Given all the ongoing work in the family, web-based lists are much to be desired, so see Soreng et al. (2000 onwards: Catalogue of New World Grasses), and at the same address "A worldwide phylogenetic classification of Poaceae (Gramineae): cao, capim, çayir, çimen, darbha, ghaas, ghas, gish, gramas, graminius, gräser, grasses, gyokh, he-ben-ke, hullu, kasa, kusa, nyasi, pastos, pillu, pullu, zlaki, etc." (http://legacy.tropicos.org/projectwebportal.aspx?pagename=ClassificationNWG&projectid=10) which includes all recognized suprageneric taxa - the most recent version is Soreng et al. 2022. GrassBase (see also lists dependent on it like the World Checklist of Monocots) provides DELTA-based descriptions of all grasses. There are also other resources like GrassWorld (Simon 2007), although this was likely to have become static after 2020.

Botanical Trivia.

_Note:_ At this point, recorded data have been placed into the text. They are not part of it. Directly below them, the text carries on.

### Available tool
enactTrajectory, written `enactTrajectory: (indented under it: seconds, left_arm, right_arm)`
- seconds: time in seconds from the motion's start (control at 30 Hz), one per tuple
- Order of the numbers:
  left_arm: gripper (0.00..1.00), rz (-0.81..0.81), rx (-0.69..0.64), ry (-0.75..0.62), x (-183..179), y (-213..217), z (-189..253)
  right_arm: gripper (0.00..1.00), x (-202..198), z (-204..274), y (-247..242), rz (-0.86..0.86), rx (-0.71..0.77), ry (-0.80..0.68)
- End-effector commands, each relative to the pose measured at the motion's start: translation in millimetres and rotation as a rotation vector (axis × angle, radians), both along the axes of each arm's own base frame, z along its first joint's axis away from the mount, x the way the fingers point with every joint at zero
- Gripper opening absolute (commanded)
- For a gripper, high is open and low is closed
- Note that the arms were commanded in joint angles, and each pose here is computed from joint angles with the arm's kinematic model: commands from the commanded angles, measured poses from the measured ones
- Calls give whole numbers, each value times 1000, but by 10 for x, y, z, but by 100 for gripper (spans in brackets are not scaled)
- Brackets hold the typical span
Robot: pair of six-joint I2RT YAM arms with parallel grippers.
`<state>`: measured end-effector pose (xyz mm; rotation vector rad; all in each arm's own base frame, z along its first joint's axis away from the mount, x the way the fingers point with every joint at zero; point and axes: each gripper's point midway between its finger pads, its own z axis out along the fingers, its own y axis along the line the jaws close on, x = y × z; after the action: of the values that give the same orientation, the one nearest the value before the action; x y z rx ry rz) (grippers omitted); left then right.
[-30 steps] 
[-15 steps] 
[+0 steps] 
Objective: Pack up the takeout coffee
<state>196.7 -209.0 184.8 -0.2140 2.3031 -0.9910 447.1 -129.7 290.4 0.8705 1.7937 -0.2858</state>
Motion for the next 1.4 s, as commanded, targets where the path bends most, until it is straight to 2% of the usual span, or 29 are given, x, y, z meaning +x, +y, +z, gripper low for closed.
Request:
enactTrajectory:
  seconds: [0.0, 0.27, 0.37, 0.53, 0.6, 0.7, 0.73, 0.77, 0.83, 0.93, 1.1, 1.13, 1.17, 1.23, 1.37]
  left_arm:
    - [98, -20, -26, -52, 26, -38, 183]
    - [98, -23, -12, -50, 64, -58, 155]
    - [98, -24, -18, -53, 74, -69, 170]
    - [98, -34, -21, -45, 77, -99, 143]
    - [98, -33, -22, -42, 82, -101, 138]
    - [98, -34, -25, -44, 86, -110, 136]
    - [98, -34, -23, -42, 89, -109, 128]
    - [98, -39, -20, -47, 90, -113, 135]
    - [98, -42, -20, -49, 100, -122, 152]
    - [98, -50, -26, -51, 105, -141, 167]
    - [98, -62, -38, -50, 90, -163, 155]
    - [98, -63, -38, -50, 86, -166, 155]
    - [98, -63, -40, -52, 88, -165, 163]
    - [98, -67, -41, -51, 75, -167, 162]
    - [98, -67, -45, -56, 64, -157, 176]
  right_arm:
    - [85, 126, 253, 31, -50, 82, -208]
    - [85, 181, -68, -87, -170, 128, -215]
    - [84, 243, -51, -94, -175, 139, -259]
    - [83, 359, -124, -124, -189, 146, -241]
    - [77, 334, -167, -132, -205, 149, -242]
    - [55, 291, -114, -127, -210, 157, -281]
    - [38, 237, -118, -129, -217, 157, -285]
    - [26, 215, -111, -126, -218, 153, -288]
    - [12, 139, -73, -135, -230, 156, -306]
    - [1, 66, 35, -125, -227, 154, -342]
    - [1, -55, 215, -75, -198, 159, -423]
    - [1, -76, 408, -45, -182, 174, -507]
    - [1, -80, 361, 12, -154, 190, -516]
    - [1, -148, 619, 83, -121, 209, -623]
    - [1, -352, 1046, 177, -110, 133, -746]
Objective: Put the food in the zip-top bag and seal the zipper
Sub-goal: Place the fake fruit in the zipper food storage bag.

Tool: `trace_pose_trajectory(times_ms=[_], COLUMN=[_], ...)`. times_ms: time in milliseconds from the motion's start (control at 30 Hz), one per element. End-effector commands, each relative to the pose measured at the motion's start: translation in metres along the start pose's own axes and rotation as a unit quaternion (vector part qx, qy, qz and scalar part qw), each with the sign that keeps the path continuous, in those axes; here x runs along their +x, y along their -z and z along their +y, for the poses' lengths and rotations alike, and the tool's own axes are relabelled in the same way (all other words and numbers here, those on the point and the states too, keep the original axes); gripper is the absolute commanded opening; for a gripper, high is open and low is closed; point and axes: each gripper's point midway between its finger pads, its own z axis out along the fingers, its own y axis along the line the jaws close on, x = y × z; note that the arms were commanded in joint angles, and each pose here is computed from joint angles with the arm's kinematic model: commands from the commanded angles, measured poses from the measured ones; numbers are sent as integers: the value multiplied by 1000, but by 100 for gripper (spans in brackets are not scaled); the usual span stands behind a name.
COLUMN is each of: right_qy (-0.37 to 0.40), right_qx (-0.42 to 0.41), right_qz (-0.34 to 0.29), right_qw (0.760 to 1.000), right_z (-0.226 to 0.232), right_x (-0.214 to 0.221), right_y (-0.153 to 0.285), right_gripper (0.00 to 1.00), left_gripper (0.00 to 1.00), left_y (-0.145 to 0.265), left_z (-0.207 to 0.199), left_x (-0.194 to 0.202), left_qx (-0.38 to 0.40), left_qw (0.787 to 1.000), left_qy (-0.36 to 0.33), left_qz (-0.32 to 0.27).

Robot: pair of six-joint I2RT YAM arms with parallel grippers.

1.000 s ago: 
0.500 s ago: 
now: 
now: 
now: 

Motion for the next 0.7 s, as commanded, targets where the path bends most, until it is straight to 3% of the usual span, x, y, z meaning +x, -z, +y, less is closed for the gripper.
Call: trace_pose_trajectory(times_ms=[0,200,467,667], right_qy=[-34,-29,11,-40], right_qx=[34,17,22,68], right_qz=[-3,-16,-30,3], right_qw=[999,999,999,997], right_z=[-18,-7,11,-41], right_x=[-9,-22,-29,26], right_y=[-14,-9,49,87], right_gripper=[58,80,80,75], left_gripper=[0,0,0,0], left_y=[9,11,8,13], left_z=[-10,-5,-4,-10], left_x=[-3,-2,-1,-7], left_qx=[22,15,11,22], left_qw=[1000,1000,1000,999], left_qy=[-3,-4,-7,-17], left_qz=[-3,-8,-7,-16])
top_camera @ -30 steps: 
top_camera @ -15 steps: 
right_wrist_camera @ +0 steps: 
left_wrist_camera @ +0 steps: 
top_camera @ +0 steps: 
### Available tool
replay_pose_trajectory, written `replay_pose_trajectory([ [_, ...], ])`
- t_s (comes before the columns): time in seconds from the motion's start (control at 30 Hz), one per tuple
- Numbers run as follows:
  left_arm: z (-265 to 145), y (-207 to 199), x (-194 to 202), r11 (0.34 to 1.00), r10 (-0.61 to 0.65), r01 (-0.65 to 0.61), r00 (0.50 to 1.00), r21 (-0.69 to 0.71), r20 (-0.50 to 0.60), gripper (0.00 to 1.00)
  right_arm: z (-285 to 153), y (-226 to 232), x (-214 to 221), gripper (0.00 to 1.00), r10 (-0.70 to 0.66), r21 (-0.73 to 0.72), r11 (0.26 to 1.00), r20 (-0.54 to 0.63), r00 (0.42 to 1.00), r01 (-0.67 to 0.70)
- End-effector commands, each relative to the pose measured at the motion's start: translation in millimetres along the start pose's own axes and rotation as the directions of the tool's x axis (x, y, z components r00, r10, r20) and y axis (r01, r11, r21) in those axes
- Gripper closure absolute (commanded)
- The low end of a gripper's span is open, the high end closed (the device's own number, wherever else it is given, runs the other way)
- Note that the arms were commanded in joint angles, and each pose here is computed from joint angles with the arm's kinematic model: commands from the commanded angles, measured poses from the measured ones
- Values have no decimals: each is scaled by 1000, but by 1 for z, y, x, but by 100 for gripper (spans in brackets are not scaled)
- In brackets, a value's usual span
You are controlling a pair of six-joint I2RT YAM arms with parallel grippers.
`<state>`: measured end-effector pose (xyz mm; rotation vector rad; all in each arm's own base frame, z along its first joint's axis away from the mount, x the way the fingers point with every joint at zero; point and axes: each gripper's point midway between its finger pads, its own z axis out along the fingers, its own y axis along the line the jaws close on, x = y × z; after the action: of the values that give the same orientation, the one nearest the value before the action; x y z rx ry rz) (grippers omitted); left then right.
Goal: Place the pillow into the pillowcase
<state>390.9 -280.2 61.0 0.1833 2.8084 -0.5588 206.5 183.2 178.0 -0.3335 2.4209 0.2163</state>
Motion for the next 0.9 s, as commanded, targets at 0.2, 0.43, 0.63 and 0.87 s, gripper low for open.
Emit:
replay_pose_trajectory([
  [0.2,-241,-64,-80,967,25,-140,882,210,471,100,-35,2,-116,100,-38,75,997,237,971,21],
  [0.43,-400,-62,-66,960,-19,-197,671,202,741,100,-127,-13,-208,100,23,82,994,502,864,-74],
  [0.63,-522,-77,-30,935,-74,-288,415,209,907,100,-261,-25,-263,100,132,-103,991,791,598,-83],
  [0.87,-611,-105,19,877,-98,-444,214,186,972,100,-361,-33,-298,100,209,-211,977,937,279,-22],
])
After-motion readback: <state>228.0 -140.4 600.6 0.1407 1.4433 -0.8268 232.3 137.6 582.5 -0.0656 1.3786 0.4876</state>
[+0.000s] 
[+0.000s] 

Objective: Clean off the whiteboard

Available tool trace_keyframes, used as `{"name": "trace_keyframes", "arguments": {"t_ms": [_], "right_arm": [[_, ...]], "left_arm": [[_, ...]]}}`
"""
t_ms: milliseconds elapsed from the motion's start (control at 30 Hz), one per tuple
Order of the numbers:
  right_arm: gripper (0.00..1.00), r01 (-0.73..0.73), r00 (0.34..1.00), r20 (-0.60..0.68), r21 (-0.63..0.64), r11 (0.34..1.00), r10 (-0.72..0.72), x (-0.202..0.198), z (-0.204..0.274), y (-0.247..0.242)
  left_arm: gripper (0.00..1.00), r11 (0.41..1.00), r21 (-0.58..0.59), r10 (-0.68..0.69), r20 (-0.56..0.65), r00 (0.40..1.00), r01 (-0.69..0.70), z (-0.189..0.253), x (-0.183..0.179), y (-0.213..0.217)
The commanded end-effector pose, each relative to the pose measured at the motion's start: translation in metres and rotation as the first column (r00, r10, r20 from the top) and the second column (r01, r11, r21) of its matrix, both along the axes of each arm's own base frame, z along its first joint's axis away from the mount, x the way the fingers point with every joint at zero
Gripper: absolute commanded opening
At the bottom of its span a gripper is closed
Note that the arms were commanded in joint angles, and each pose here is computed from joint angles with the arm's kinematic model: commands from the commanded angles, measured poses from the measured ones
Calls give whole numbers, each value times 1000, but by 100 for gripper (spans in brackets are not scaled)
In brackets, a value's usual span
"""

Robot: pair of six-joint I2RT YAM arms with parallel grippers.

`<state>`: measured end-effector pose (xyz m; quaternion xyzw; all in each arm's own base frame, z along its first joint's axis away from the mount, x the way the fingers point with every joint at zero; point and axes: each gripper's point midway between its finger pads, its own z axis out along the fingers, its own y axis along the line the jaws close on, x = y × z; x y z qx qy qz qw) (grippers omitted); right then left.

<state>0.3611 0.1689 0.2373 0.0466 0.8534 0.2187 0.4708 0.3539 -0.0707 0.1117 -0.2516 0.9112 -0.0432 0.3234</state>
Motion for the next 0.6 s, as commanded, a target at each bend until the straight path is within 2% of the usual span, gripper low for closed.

A typical sheep consumes more than 10 kg of silica phytoliths per year (G. Baker et al. 1959), yet this may affect its teeth very little (Sanson et al. 2007).

Pollen tubes grow down the styles of Zea at a rate of ca 12 mm/hour-1 (Lausser et al. 2010).

There is apparently just a single clone of Phyllostachys edulis in Japan (where the species was introduced in 1736) and much of China, and Isagi et al. (2016) estimate its weight to be 6.6 x 1011 kg; "exceptionally large" would seem to be an understatement if one is thinking of an individual...

Thanks. I am very grateful to E. A. Kellogg for continuing discussions about this family.